==== Task input
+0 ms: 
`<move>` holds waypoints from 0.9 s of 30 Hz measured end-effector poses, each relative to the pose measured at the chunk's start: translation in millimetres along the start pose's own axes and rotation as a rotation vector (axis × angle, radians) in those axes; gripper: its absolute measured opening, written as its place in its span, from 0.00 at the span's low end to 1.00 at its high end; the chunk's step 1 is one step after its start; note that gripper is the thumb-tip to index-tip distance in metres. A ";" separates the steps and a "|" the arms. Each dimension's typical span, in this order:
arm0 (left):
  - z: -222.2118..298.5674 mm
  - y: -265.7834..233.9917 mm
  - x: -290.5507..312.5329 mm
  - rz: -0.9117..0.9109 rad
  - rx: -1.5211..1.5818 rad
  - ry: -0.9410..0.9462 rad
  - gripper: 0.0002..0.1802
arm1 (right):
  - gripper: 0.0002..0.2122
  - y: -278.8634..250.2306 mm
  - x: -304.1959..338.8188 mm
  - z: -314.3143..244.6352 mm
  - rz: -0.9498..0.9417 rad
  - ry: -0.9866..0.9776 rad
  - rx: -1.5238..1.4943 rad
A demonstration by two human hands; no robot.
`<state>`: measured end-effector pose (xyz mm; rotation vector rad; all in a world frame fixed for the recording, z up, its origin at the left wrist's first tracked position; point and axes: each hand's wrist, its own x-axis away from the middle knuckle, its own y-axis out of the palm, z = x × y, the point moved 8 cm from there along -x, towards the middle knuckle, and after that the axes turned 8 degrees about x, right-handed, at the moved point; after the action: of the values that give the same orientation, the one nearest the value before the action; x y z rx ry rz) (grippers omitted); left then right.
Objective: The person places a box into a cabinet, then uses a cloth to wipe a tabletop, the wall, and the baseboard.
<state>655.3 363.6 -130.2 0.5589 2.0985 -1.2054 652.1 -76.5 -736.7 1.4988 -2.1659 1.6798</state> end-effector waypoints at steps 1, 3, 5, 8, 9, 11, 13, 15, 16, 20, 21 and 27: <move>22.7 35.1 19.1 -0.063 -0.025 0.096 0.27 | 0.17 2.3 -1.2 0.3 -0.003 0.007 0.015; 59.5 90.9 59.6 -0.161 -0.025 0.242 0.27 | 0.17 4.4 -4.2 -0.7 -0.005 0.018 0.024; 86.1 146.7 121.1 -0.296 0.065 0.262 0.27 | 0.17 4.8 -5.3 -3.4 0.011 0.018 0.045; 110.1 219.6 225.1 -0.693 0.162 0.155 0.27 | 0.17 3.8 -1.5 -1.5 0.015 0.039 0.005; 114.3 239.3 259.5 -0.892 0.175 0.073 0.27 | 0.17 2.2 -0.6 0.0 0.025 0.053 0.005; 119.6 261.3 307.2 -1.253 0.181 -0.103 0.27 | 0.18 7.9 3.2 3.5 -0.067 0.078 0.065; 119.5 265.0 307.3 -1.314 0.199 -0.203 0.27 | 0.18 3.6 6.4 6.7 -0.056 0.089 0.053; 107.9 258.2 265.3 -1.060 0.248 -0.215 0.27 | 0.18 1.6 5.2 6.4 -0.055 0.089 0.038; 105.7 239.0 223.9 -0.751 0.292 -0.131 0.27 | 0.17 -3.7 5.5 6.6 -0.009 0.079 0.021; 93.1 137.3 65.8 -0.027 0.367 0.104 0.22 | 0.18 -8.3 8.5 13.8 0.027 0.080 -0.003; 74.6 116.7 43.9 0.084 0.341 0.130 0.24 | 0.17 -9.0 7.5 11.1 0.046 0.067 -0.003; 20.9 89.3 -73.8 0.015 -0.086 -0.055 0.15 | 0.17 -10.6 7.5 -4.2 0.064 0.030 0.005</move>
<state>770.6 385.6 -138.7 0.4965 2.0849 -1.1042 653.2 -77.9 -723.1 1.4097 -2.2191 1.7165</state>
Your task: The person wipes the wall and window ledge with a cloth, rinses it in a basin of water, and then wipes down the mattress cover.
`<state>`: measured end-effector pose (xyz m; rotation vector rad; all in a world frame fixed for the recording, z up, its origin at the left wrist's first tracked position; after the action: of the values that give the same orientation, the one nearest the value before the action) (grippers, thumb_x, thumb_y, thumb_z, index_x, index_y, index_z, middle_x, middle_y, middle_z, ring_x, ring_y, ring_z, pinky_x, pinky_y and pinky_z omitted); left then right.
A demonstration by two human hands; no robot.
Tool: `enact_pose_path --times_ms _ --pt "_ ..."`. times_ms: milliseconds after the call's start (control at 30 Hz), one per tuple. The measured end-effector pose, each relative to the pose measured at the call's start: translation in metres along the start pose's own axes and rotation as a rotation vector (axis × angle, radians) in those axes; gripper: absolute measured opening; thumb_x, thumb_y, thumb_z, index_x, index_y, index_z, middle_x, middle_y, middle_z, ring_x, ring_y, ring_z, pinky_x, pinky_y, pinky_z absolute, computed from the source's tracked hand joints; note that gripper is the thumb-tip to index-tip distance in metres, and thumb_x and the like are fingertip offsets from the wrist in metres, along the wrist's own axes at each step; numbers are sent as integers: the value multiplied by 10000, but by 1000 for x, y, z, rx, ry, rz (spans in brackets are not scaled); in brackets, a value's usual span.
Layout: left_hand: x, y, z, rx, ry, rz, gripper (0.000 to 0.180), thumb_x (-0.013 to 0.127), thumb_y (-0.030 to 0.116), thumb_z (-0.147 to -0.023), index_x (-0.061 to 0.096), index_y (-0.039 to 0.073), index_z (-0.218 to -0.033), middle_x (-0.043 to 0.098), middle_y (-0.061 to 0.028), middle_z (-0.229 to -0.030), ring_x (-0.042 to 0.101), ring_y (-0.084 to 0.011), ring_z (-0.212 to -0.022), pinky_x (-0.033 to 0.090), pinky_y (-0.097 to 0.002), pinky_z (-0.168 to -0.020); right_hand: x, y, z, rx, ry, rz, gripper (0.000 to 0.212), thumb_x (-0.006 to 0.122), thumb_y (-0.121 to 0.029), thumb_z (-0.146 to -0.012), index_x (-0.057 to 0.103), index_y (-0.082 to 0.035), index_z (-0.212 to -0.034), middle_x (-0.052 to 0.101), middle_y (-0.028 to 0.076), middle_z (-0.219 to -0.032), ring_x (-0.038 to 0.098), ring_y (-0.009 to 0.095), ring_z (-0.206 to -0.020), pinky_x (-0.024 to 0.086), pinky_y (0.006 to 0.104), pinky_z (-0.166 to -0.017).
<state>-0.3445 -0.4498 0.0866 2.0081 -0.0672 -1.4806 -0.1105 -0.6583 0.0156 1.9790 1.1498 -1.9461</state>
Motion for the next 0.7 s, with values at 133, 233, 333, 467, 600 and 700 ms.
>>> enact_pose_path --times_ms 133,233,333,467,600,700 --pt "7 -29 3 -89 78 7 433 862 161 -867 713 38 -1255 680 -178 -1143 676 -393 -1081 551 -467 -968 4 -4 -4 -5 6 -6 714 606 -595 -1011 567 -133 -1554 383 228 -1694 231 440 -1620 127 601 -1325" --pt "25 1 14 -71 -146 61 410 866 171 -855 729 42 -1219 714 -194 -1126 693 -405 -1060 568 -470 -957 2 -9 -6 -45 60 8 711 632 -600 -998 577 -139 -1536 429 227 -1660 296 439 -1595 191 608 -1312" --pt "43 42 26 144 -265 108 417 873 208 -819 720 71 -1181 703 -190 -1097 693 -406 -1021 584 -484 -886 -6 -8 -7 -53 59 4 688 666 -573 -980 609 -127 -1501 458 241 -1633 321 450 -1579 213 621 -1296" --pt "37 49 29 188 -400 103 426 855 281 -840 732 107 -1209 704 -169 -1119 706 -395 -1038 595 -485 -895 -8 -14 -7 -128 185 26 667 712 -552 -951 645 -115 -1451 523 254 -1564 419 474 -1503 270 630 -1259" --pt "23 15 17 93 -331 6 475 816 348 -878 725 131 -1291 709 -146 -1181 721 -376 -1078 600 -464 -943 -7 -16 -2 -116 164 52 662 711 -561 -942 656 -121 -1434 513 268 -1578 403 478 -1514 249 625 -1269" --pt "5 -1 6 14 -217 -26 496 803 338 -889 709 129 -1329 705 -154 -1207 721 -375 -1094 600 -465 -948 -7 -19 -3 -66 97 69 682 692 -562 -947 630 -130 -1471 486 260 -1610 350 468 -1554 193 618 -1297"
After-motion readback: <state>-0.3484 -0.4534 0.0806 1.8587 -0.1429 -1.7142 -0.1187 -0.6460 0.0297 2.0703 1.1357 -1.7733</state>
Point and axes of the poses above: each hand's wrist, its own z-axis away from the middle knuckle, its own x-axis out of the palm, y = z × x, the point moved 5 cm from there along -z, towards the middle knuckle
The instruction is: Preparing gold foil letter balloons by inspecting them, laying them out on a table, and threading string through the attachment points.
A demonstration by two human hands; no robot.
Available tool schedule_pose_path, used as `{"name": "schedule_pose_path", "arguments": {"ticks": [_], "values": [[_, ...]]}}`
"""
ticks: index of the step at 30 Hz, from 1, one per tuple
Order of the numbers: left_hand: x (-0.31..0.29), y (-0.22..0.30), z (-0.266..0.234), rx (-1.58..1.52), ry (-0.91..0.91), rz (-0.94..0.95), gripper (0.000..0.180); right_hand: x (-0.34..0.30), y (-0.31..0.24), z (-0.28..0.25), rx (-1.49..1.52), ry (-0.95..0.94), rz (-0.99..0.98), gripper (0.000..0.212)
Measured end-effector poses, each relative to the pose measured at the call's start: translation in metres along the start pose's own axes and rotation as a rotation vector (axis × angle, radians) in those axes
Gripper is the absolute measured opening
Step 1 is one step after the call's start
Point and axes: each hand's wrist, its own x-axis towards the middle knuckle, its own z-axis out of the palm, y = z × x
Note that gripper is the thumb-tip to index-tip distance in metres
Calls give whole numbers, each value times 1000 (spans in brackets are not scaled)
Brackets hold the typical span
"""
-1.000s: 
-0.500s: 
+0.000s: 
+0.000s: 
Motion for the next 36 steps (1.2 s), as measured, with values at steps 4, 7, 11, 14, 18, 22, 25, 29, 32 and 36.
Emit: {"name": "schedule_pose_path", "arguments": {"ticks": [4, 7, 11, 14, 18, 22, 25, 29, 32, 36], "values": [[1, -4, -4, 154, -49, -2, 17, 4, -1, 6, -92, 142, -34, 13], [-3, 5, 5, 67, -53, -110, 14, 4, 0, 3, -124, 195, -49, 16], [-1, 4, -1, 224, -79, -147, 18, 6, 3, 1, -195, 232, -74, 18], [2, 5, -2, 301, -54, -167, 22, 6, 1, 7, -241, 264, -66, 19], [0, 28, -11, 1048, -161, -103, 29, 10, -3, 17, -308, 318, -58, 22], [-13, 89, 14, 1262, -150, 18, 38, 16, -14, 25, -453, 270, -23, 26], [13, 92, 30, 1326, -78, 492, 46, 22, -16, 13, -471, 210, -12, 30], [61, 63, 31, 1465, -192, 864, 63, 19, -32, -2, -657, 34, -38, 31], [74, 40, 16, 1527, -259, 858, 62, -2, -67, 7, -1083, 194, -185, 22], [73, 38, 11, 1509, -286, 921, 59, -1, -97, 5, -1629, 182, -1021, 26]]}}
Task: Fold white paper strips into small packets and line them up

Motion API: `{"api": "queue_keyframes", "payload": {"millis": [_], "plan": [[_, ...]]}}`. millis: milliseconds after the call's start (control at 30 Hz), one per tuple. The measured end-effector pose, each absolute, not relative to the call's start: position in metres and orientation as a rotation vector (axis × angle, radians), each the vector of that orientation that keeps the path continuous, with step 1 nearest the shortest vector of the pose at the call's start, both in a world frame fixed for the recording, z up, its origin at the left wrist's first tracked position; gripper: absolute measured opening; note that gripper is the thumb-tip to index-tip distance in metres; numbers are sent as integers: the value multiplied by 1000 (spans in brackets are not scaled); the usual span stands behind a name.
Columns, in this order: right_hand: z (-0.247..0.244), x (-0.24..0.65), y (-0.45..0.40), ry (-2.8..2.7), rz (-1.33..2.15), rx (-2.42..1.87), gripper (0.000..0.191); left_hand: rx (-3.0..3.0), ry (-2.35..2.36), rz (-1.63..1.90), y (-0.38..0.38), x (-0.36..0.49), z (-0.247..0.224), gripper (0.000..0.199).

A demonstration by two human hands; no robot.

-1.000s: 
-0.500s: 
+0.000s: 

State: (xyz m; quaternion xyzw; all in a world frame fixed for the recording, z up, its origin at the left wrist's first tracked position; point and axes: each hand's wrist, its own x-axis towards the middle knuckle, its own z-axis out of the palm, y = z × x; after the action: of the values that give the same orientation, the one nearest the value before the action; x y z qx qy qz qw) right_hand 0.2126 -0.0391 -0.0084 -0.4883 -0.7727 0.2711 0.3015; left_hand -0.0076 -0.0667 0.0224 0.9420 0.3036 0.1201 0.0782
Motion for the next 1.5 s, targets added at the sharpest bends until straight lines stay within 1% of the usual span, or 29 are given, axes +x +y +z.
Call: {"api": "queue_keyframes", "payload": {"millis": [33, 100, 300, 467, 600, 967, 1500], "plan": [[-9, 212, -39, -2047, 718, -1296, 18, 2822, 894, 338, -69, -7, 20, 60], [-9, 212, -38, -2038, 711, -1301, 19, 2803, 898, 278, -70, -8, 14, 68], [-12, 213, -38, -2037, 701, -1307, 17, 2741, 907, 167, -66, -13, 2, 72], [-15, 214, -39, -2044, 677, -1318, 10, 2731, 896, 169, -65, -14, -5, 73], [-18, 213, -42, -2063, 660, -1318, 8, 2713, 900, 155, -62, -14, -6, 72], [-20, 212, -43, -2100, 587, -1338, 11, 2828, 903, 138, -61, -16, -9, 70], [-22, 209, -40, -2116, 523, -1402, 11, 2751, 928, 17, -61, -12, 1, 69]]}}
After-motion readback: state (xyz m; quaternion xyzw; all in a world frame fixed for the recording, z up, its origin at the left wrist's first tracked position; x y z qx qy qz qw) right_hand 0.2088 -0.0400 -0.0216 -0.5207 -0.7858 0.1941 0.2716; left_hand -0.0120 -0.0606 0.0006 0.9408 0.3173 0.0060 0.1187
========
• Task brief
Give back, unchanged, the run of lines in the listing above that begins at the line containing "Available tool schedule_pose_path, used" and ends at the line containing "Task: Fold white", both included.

• Result below
Available tool schedule_pose_path, used as `{"name": "schedule_pose_path", "arguments": {"ticks": [_], "values": [[_, ...]]}}`
"""
ticks: index of the step at 30 Hz, from 1, one per tuple
Order of the numbers: left_hand: x (-0.31..0.29), y (-0.22..0.30), z (-0.266..0.234), rx (-1.58..1.52), ry (-0.91..0.91), rz (-0.94..0.95), gripper (0.000..0.180); right_hand: x (-0.34..0.30), y (-0.31..0.24), z (-0.28..0.25), rx (-1.49..1.52), ry (-0.95..0.94), rz (-0.99..0.98), gripper (0.000..0.212)
Measured end-effector poses, each relative to the pose measured at the call's start: translation in metres along the start pose's own axes and rotation as a rotation vector (axis × angle, radians) in those axes
Gripper is the absolute measured opening
Step 1 is one step after the call's start
Point and axes: each hand's wrist, its own x-axis towards the middle knuckle, its own z-axis out of the palm, y = z × x
Note that gripper is the thumb-tip to index-tip distance in metres
Calls give whole numbers, each value times 1000 (spans in brackets are not scaled)
Brackets hold the typical span
"""
-1.000s: 
-0.500s: 
+0.000s: 
+0.000s: 
Motion for the next 36 steps (1.2 s), as measured, with values at steps 4, 7, 11, 14, 18, 22, 25, 29, 32 and 36.
Emit: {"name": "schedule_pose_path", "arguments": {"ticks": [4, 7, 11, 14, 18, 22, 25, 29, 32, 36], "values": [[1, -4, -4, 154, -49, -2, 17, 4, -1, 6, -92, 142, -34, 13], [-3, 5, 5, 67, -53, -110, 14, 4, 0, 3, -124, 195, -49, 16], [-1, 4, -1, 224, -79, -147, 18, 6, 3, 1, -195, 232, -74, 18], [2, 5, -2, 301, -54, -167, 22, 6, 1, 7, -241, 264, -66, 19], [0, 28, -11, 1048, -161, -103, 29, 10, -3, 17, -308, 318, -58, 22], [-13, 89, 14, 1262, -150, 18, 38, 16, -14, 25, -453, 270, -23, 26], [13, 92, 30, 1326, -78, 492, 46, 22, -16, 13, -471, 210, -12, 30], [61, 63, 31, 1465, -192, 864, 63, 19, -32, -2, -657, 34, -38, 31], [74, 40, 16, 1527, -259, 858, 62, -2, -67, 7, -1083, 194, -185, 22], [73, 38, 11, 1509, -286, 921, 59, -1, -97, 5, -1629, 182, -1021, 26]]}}
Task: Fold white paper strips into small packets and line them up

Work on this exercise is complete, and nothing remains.